Extracted material:
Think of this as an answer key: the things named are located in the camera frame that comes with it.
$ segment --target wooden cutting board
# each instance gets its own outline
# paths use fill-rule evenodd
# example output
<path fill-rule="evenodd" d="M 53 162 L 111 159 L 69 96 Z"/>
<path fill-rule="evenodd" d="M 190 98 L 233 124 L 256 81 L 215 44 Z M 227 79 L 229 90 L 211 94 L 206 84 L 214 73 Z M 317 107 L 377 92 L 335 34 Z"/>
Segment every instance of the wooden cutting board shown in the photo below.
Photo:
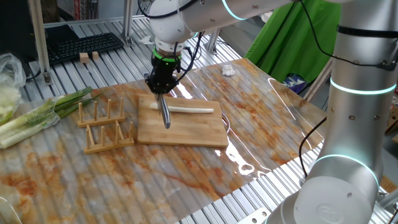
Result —
<path fill-rule="evenodd" d="M 166 129 L 159 110 L 150 109 L 153 95 L 141 95 L 138 109 L 138 143 L 172 146 L 227 147 L 228 138 L 216 101 L 166 97 L 169 106 L 213 108 L 211 114 L 170 113 L 171 127 Z"/>

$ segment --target white vegetable stick
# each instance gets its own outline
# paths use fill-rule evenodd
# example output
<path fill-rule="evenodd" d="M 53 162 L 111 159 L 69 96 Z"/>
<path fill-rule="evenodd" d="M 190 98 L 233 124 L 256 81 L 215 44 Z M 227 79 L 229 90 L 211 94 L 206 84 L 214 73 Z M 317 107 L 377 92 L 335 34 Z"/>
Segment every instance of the white vegetable stick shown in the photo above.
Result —
<path fill-rule="evenodd" d="M 157 103 L 152 103 L 149 107 L 153 110 L 158 110 Z M 213 108 L 180 108 L 175 106 L 169 106 L 170 112 L 178 112 L 178 113 L 213 113 Z"/>
<path fill-rule="evenodd" d="M 44 121 L 36 126 L 33 126 L 31 128 L 25 129 L 7 139 L 3 139 L 0 141 L 0 149 L 7 149 L 10 146 L 13 146 L 17 143 L 19 143 L 22 140 L 27 139 L 28 137 L 31 137 L 37 133 L 39 133 L 40 131 L 42 131 L 44 129 L 44 124 L 47 121 Z"/>

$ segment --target table surface
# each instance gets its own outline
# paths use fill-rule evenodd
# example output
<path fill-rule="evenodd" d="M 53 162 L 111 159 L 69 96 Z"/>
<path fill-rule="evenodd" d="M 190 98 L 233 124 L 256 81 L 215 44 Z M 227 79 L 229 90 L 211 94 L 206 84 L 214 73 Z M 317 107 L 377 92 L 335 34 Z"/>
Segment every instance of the table surface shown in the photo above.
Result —
<path fill-rule="evenodd" d="M 73 113 L 0 151 L 0 203 L 9 203 L 23 223 L 175 223 L 296 158 L 303 133 L 325 112 L 246 59 L 228 64 L 235 76 L 222 76 L 223 64 L 203 67 L 170 92 L 220 102 L 231 123 L 226 149 L 135 145 L 85 156 L 85 129 L 77 128 Z M 137 128 L 138 97 L 150 93 L 146 84 L 104 87 L 92 95 L 104 90 L 98 113 L 105 115 L 108 99 L 117 113 L 123 97 L 121 128 L 127 133 L 130 121 Z M 39 104 L 23 104 L 17 115 Z M 93 105 L 84 111 L 90 118 Z M 93 128 L 94 136 L 99 132 Z M 305 147 L 317 146 L 324 132 L 320 127 Z M 106 139 L 114 139 L 112 124 Z"/>

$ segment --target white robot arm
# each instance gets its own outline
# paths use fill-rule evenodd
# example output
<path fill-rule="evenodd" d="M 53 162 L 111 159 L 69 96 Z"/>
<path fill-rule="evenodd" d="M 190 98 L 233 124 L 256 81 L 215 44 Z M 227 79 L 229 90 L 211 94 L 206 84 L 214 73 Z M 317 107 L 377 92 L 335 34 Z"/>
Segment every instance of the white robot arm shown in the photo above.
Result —
<path fill-rule="evenodd" d="M 325 143 L 302 189 L 279 205 L 267 224 L 366 224 L 376 201 L 382 139 L 397 82 L 398 0 L 328 1 L 342 5 Z M 177 11 L 150 20 L 157 38 L 154 70 L 146 80 L 160 104 L 166 105 L 162 94 L 179 81 L 170 77 L 184 41 L 289 2 L 156 0 L 151 16 Z M 161 66 L 166 59 L 175 62 L 168 70 Z M 163 114 L 170 124 L 168 111 Z"/>

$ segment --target black cable
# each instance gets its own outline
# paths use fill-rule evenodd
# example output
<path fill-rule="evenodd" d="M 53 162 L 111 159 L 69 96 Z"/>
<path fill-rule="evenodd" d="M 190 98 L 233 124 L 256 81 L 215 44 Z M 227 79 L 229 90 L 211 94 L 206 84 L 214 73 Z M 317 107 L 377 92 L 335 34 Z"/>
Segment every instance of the black cable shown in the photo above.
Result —
<path fill-rule="evenodd" d="M 314 27 L 313 27 L 310 14 L 308 13 L 307 8 L 305 7 L 303 0 L 299 0 L 299 1 L 300 1 L 301 5 L 303 6 L 303 9 L 304 9 L 305 14 L 307 15 L 307 18 L 308 18 L 308 21 L 309 21 L 309 23 L 310 23 L 310 27 L 311 27 L 312 34 L 313 34 L 313 37 L 314 37 L 314 39 L 315 39 L 315 42 L 317 43 L 317 46 L 318 46 L 319 50 L 320 50 L 323 54 L 325 54 L 325 55 L 327 55 L 327 56 L 329 56 L 329 57 L 331 57 L 331 58 L 335 58 L 335 59 L 337 59 L 337 60 L 342 60 L 342 61 L 344 61 L 344 62 L 348 62 L 348 63 L 350 63 L 350 64 L 352 64 L 352 65 L 355 65 L 355 66 L 376 67 L 376 68 L 379 67 L 379 65 L 367 65 L 367 64 L 355 63 L 355 62 L 352 62 L 352 61 L 350 61 L 350 60 L 343 59 L 343 58 L 334 56 L 334 55 L 332 55 L 332 54 L 328 54 L 328 53 L 326 53 L 324 50 L 322 50 L 322 48 L 321 48 L 321 46 L 319 45 L 319 42 L 318 42 L 317 34 L 315 33 L 315 29 L 314 29 Z"/>
<path fill-rule="evenodd" d="M 308 177 L 307 171 L 305 170 L 304 167 L 304 162 L 303 162 L 303 155 L 302 155 L 302 151 L 303 151 L 303 145 L 305 143 L 305 141 L 311 136 L 311 134 L 316 131 L 325 121 L 327 120 L 327 117 L 324 118 L 323 120 L 321 120 L 321 122 L 319 122 L 319 124 L 317 124 L 315 127 L 313 127 L 313 129 L 306 135 L 306 137 L 303 139 L 303 141 L 300 144 L 300 147 L 298 148 L 298 156 L 300 158 L 300 163 L 301 163 L 301 167 L 303 169 L 303 172 L 305 174 L 305 178 Z"/>
<path fill-rule="evenodd" d="M 217 40 L 217 42 L 222 43 L 222 44 L 226 44 L 226 45 L 228 45 L 228 46 L 231 46 L 229 43 L 227 43 L 227 42 L 225 42 L 225 41 L 222 41 L 222 40 Z"/>
<path fill-rule="evenodd" d="M 290 7 L 290 9 L 289 9 L 289 11 L 288 11 L 288 13 L 287 13 L 285 19 L 282 21 L 282 23 L 281 23 L 280 27 L 278 28 L 278 30 L 277 30 L 275 36 L 272 38 L 271 42 L 269 43 L 269 45 L 268 45 L 268 47 L 267 47 L 267 49 L 266 49 L 266 51 L 264 52 L 263 55 L 267 55 L 269 49 L 271 49 L 272 45 L 274 44 L 276 38 L 278 37 L 279 33 L 281 32 L 283 26 L 285 25 L 287 19 L 289 18 L 290 14 L 293 12 L 293 9 L 294 9 L 294 7 L 295 7 L 296 5 L 297 5 L 297 3 L 296 3 L 296 2 L 293 2 L 292 7 Z"/>
<path fill-rule="evenodd" d="M 26 78 L 26 81 L 27 82 L 32 81 L 33 79 L 37 78 L 40 74 L 41 74 L 41 71 L 39 69 L 39 71 L 36 73 L 36 75 L 34 75 L 33 77 L 30 77 L 30 78 Z"/>
<path fill-rule="evenodd" d="M 200 53 L 199 53 L 199 57 L 195 58 L 195 60 L 199 60 L 201 57 L 201 47 L 199 47 Z"/>
<path fill-rule="evenodd" d="M 190 2 L 186 3 L 185 5 L 183 5 L 180 9 L 176 10 L 176 11 L 172 11 L 170 13 L 164 14 L 164 15 L 159 15 L 159 16 L 150 16 L 148 14 L 146 14 L 144 12 L 144 10 L 142 10 L 141 5 L 139 0 L 137 0 L 138 2 L 138 9 L 141 11 L 142 15 L 144 15 L 145 17 L 149 18 L 149 19 L 163 19 L 163 18 L 167 18 L 169 16 L 173 16 L 176 15 L 178 13 L 178 11 L 183 11 L 185 9 L 187 9 L 188 7 L 190 7 L 191 5 L 193 5 L 193 3 L 197 2 L 198 0 L 191 0 Z"/>
<path fill-rule="evenodd" d="M 398 209 L 396 210 L 396 212 L 394 212 L 394 214 L 392 215 L 392 217 L 391 217 L 390 221 L 388 222 L 388 224 L 391 224 L 391 223 L 392 223 L 392 221 L 394 220 L 394 218 L 397 216 L 397 213 L 398 213 Z"/>
<path fill-rule="evenodd" d="M 177 72 L 180 73 L 181 72 L 181 62 L 180 59 L 177 56 L 177 46 L 178 46 L 178 41 L 175 43 L 174 45 L 174 51 L 173 51 L 173 56 L 174 56 L 174 60 L 177 63 Z"/>
<path fill-rule="evenodd" d="M 183 77 L 185 77 L 185 75 L 192 69 L 193 63 L 194 63 L 194 61 L 195 61 L 194 59 L 197 57 L 197 53 L 198 53 L 199 48 L 200 48 L 200 41 L 201 41 L 201 38 L 203 37 L 203 34 L 204 34 L 204 32 L 201 32 L 201 33 L 199 34 L 197 46 L 195 47 L 195 50 L 193 51 L 193 57 L 192 57 L 193 60 L 191 60 L 191 63 L 189 64 L 188 68 L 187 68 L 186 71 L 182 74 L 182 76 L 177 80 L 177 82 L 181 81 L 181 79 L 182 79 Z"/>
<path fill-rule="evenodd" d="M 323 108 L 326 106 L 326 103 L 328 102 L 328 100 L 329 100 L 329 96 L 328 96 L 328 98 L 326 98 L 326 101 L 325 101 L 325 103 L 323 104 L 323 106 L 321 107 L 321 110 L 323 110 Z"/>

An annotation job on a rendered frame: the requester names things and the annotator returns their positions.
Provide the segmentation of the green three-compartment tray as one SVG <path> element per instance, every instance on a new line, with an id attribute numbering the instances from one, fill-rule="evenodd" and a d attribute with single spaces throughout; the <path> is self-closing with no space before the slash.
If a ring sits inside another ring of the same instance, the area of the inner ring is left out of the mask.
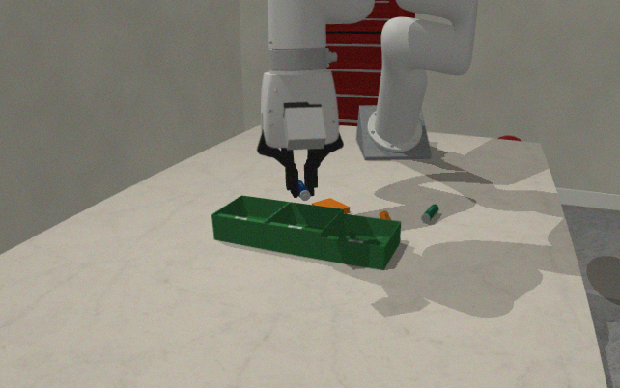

Task goal: Using the material above, transcribe exactly the lines from the line with "--target white robot arm" to the line with "Segment every instance of the black"; both count, and nothing else goes in.

Written response:
$ segment --target white robot arm
# each instance gets its own outline
# paths use fill-rule evenodd
# example output
<path fill-rule="evenodd" d="M 53 162 L 111 159 L 69 96 Z"/>
<path fill-rule="evenodd" d="M 190 98 L 233 124 L 256 81 L 215 44 Z M 227 79 L 229 90 L 211 94 L 206 84 L 214 73 Z M 317 107 L 377 92 L 335 34 Z"/>
Segment every instance of the white robot arm shown in the photo above.
Result —
<path fill-rule="evenodd" d="M 325 143 L 302 189 L 279 205 L 267 224 L 366 224 L 376 201 L 382 139 L 397 82 L 398 0 L 328 1 L 342 5 Z M 177 11 L 150 20 L 157 38 L 154 70 L 146 80 L 160 104 L 166 105 L 162 94 L 179 81 L 170 77 L 184 41 L 289 2 L 156 0 L 151 16 Z M 161 66 L 166 59 L 175 62 L 168 70 Z M 163 114 L 170 124 L 168 111 Z"/>

$ segment --target black cable
# each instance gets its own outline
# paths use fill-rule evenodd
# example output
<path fill-rule="evenodd" d="M 53 162 L 111 159 L 69 96 Z"/>
<path fill-rule="evenodd" d="M 190 98 L 233 124 L 256 81 L 215 44 Z M 227 79 L 229 90 L 211 94 L 206 84 L 214 73 Z M 317 107 L 377 92 L 335 34 Z"/>
Segment every instance of the black cable shown in the photo above.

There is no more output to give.